On Thursday, 35 plaintiffs and intervenors, some working together, filed three separate notices that they were appealing U.S. District Judge Emmet Sullivan's decision in favor of the U.S. Fish and Wildlife Service's listing of polar bears under the Endangered Species Act. Most of the parties support or engage in trophy hunting, though they also include an organization of California cattlemen.
The fourth notice of appeal, to the District of Columbia Circuit Court of Appeals, belongs to the State of Alaska. It was filed this morning by one of four non-state lawyers who have represented the state in the case -- Boise, Idaho-based Murray Feldman of the western states law firm Holland & Hart.
The state had been one of many plaintiffs to sue against the 2008 listing.

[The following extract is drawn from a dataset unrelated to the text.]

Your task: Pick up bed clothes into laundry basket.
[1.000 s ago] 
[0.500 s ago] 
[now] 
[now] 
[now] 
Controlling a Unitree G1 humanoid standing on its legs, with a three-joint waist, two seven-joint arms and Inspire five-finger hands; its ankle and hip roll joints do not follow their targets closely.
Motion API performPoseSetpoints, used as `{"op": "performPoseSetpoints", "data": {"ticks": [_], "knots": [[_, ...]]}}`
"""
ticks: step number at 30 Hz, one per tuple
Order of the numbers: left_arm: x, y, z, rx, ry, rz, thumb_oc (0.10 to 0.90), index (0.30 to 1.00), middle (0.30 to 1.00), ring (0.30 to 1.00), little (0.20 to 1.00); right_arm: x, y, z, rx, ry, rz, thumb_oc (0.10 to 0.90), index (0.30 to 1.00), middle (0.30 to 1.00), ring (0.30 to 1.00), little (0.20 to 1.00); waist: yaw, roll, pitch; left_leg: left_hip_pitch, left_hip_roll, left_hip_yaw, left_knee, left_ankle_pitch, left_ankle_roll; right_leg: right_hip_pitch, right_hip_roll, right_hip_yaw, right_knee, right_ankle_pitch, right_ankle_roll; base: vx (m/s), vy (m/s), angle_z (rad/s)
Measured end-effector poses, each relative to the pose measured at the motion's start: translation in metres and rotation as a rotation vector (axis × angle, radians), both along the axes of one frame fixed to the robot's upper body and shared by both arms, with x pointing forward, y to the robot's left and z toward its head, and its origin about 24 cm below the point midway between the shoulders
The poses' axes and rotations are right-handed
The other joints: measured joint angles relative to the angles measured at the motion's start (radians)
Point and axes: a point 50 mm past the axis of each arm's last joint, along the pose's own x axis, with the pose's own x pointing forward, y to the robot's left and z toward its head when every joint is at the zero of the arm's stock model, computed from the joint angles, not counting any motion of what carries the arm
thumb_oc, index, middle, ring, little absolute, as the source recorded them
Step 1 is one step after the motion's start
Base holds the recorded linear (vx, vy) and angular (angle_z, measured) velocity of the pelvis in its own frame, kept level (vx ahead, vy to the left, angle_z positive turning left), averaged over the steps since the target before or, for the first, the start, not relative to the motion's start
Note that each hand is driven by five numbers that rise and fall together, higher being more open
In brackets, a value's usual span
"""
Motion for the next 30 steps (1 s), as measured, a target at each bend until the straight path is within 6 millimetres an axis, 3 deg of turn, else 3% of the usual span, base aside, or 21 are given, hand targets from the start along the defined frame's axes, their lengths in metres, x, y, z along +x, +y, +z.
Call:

The Parnell Administration said the listing was inappropriate because polar bear populations were healthy.
Environmental organizations also sued or intervened in District Court, saying the listing wasn't strong enough -- it should have been "endangered," they said, which would provide more protections than "threatened." None of the environmental groups have appealed yet.
The Fish and Wildlife Service agrees that the polar bear numbers are strong today in most of their locations, but listed them because of threats to their habitat caused by global warming.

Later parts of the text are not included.